# Assigned task
Every entry that follows needs to be repeated exactly.
____
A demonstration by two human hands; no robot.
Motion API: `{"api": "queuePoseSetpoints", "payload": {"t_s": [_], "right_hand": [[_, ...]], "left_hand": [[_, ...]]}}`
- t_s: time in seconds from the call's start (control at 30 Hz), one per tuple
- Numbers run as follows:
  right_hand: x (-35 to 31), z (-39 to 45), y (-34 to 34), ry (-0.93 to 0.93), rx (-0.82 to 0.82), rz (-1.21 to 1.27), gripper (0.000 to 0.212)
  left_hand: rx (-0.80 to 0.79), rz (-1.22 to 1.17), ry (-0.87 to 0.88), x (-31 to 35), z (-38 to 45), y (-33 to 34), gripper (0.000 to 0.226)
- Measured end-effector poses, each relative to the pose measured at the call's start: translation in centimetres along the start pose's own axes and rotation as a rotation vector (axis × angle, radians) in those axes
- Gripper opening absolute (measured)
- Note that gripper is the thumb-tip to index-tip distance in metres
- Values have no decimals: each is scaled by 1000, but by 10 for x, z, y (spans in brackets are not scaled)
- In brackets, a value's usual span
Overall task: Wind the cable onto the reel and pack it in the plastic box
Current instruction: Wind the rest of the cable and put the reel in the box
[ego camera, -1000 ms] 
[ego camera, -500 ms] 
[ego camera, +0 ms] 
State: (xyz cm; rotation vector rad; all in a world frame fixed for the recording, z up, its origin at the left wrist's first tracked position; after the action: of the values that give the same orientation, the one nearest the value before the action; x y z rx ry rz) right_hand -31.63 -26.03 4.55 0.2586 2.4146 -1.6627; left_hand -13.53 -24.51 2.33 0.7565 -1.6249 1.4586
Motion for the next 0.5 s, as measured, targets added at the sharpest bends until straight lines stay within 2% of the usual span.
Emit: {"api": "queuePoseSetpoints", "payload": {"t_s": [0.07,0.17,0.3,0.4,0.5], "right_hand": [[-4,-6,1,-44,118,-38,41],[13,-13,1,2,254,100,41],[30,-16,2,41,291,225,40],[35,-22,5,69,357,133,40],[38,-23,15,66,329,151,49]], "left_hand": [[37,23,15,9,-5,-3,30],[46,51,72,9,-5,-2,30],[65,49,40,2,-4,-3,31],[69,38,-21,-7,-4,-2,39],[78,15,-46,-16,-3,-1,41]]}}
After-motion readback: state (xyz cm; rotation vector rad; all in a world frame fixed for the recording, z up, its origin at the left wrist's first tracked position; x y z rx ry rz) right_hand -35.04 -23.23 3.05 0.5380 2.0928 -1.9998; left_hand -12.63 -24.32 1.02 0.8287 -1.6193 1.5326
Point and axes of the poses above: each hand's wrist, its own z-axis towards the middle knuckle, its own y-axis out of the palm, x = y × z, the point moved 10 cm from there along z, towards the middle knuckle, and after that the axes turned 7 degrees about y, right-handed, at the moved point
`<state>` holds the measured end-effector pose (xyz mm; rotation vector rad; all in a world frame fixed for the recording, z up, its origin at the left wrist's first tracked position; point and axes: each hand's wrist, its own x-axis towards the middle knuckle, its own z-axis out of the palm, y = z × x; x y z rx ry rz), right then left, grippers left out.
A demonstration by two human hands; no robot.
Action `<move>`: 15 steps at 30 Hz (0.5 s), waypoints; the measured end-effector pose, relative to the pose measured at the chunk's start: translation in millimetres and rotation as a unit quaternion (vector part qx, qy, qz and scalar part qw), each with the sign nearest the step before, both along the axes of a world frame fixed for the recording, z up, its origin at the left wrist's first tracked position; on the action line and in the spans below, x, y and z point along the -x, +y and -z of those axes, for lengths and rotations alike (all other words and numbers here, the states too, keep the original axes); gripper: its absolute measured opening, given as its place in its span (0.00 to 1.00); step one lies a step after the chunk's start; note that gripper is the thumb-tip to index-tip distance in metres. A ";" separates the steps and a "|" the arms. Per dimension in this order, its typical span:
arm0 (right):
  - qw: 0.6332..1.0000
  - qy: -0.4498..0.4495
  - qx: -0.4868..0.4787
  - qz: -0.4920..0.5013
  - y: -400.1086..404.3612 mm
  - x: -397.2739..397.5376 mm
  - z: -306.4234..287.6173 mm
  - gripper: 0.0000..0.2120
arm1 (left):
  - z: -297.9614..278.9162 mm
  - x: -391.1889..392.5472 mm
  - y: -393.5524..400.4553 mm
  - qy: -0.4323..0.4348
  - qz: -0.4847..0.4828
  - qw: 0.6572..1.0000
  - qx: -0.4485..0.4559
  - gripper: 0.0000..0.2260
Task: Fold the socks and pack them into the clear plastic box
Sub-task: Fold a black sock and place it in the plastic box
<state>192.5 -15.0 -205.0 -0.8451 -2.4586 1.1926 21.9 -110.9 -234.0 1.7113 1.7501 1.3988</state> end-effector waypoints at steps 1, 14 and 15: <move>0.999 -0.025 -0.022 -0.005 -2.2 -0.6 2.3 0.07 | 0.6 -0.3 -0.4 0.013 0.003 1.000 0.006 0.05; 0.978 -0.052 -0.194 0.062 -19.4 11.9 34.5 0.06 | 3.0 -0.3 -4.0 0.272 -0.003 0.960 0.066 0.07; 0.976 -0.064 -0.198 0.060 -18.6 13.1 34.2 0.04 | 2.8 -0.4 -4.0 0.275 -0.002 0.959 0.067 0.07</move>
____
# Answer section
A demonstration by two human hands; no robot.
Motion API: `{"api": "queuePoseSetpoints", "payload": {"t_s": [_], "right_hand": [[_, ...]], "left_hand": [[_, ...]]}}`
- t_s: time in seconds from the call's start (control at 30 Hz), one per tuple
- Numbers run as follows:
  right_hand: x (-35 to 31), z (-39 to 45), y (-34 to 34), ry (-0.93 to 0.93), rx (-0.82 to 0.82), rz (-1.21 to 1.27), gripper (0.000 to 0.212)
  left_hand: rx (-0.80 to 0.79), rz (-1.22 to 1.17), ry (-0.87 to 0.88), x (-31 to 35), z (-38 to 45), y (-33 to 34), gripper (0.000 to 0.226)
- Measured end-effector poses, each relative to the pose measured at the call's start: translation in centimetres along the start pose's own axes and rotation as a rotation vector (axis × angle, radians) in those axes
- Gripper opening absolute (measured)
- Note that gripper is the thumb-tip to index-tip distance in metres
- Values have no decimals: each is scaled by 1000, but by 10 for x, z, y (spans in brackets are not scaled)
- In brackets, a value's usual span
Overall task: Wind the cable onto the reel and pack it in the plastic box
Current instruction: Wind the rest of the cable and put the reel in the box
[ego camera, -1000 ms] 
[ego camera, -500 ms] 
[ego camera, +0 ms] 
State: (xyz cm; rotation vector rad; all in a world frame fixed for the recording, z up, its origin at the left wrist's first tracked position; after the action: of the values that give the same orientation, the one nearest the value before the action; x y z rx ry rz) right_hand -31.63 -26.03 4.55 0.2586 2.4146 -1.6627; left_hand -13.53 -24.51 2.33 0.7565 -1.6249 1.4586
Motion for the next 0.5 s, as measured, targets added at the sharpest bends until straight lines stay within 2% of the usual span.
Emit: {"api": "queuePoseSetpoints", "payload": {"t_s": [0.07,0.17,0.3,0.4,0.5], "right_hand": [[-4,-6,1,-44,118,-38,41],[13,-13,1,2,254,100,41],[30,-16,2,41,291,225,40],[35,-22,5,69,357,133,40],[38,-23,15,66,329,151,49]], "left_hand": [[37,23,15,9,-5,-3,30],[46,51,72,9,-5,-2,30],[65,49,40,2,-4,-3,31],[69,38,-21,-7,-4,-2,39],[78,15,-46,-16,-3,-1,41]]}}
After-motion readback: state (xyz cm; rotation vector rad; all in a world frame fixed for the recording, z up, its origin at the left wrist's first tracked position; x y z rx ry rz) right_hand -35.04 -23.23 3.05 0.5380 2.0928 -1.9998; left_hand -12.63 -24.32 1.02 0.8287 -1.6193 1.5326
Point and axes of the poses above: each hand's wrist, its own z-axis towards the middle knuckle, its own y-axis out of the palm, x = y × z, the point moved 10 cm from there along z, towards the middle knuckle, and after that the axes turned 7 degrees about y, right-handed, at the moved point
`<state>` holds the measured end-effector pose (xyz mm; rotation vector rad; all in a world frame fixed for the recording, z up, its origin at the left wrist's first tracked position; point and axes: each hand's wrist, its own x-axis towards the middle knuckle, its own z-axis out of the palm, y = z × x; x y z rx ry rz), right then left, grippers left out.
A demonstration by two human hands; no robot.
Action `<move>`: 15 steps at 30 Hz (0.5 s), waypoints; the measured end-effector pose, relative to the pose measured at the chunk's start: translation in millimetres and rotation as a unit quaternion (vector part qx, qy, qz and scalar part qw), each with the sign nearest the step before, both along the axes of a world frame fixed for the recording, z up, its origin at the left wrist's first tracked position; on the action line and in the spans below, x, y and z point along the -x, +y and -z of those axes, for lengths and rotations alike (all other words and numbers here, the states too, keep the original axes); gripper: its absolute measured opening, given as its place in its span (0.00 to 1.00); step one lies a step after the chunk's start; note that gripper is the thumb-tip to index-tip distance in metres. A ";" separates the steps and a "|" the arms. Per dimension in this order, its typical span:
arm0 (right):
  - qw: 0.6332..1.0000
  - qy: -0.4498..0.4495
  - qx: -0.4868..0.4787
  - qz: -0.4920..0.5013
  - y: -400.1086..404.3612 mm
  - x: -397.2739..397.5376 mm
  - z: -306.4234..287.6173 mm
  - gripper: 0.0000..0.2120
arm1 (left):
  - z: -297.9614..278.9162 mm
  - x: -391.1889..392.5472 mm
  - y: -393.5524..400.4553 mm
  - qy: -0.4323..0.4348
  - qz: -0.4847..0.4828
  - qw: 0.6572..1.0000
  - qx: -0.4485..0.4559
  - gripper: 0.0000..0.2260
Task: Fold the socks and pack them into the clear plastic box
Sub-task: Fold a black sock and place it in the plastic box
<state>192.5 -15.0 -205.0 -0.8451 -2.4586 1.1926 21.9 -110.9 -234.0 1.7113 1.7501 1.3988</state> end-effector waypoints at steps 1, 14 and 15: <move>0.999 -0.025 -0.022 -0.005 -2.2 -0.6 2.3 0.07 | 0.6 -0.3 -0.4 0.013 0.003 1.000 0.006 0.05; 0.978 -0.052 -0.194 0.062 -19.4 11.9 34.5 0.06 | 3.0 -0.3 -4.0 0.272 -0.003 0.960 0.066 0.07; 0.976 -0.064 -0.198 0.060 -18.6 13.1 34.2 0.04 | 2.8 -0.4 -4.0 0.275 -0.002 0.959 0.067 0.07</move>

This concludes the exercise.